Which lines below contain the word "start"? Copy each of them.

= = = = = = =

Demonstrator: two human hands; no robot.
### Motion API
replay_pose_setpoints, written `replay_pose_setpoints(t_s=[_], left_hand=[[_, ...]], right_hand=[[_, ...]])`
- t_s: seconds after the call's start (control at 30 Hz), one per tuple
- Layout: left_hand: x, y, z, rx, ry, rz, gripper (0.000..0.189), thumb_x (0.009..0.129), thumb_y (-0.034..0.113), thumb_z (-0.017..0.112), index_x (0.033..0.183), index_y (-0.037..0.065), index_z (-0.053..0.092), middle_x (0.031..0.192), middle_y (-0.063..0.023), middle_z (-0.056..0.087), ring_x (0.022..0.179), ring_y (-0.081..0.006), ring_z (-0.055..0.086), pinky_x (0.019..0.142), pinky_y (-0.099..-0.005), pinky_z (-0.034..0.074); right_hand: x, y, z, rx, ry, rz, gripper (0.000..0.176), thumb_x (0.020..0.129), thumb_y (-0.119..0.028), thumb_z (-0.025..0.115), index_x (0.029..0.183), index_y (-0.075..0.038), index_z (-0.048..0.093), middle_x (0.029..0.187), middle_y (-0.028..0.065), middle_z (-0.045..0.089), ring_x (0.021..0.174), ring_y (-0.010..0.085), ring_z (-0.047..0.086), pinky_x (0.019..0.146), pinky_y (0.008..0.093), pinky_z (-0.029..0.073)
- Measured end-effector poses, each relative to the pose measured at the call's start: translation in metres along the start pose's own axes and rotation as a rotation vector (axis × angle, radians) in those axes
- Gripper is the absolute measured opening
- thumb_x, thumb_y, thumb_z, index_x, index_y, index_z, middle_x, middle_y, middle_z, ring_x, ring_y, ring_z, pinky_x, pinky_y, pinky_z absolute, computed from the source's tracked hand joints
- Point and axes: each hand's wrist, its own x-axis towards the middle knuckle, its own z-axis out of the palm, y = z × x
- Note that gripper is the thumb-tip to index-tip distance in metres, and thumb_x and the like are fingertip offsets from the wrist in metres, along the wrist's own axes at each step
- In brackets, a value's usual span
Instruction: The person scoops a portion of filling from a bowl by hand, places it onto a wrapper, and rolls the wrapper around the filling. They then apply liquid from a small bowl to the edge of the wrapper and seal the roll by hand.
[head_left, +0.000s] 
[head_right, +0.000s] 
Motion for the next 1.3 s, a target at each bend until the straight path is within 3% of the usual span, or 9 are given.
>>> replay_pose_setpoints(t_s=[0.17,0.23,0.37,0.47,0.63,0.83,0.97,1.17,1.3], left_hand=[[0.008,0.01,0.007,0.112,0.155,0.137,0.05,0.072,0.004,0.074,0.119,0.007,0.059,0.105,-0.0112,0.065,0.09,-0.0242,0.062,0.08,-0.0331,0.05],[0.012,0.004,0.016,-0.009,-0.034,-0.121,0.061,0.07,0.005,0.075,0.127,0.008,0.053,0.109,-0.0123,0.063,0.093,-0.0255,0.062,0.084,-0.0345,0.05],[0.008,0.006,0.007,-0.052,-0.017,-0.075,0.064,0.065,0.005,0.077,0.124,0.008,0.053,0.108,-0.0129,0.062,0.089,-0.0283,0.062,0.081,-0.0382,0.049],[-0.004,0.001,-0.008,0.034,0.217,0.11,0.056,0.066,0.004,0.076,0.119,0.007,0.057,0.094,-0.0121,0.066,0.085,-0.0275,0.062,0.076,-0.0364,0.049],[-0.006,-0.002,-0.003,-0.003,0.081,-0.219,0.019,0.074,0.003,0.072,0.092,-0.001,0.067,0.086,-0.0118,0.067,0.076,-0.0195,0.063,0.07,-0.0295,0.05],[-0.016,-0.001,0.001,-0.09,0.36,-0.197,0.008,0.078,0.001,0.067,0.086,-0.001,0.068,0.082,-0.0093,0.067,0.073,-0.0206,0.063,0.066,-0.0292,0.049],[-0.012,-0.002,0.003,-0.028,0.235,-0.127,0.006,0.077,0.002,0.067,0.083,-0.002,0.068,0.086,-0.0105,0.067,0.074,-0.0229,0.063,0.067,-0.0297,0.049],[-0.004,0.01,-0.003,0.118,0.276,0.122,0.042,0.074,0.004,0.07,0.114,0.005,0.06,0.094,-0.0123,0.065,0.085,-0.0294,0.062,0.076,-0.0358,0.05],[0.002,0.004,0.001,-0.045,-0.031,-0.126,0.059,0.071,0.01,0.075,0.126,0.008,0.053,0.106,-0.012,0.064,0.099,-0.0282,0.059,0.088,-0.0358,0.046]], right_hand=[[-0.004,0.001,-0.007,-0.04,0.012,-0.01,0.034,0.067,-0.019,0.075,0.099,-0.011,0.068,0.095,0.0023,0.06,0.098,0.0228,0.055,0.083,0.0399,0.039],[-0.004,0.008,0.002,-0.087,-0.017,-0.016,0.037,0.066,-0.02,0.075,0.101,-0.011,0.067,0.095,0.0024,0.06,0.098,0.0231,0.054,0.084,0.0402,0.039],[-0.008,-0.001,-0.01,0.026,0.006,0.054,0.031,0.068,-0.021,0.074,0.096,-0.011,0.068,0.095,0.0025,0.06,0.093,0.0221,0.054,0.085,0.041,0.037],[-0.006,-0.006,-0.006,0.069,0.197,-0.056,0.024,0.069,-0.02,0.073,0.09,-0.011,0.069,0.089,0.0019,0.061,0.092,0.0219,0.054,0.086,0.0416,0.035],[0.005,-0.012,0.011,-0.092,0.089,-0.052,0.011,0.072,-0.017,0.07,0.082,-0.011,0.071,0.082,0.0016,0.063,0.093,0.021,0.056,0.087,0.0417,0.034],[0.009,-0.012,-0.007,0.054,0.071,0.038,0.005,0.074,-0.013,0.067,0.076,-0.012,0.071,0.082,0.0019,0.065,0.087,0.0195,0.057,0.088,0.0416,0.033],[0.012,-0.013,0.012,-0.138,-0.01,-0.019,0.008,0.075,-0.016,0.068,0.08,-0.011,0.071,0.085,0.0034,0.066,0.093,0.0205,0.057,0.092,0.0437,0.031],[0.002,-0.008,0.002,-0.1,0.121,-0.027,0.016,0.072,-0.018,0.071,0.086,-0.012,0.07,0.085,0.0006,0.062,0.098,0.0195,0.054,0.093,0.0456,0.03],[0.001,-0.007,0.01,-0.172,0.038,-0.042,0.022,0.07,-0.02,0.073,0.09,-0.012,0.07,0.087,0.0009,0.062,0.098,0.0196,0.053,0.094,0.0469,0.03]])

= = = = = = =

Response below:
- t_s: seconds after the call's start (control at 30 Hz), one per tuple
- Measured end-effector poses, each relative to the pose measured at the call's start: translation in metres along the start pose's own axes and rotation as a rotation vector (axis × angle, radians) in those axes

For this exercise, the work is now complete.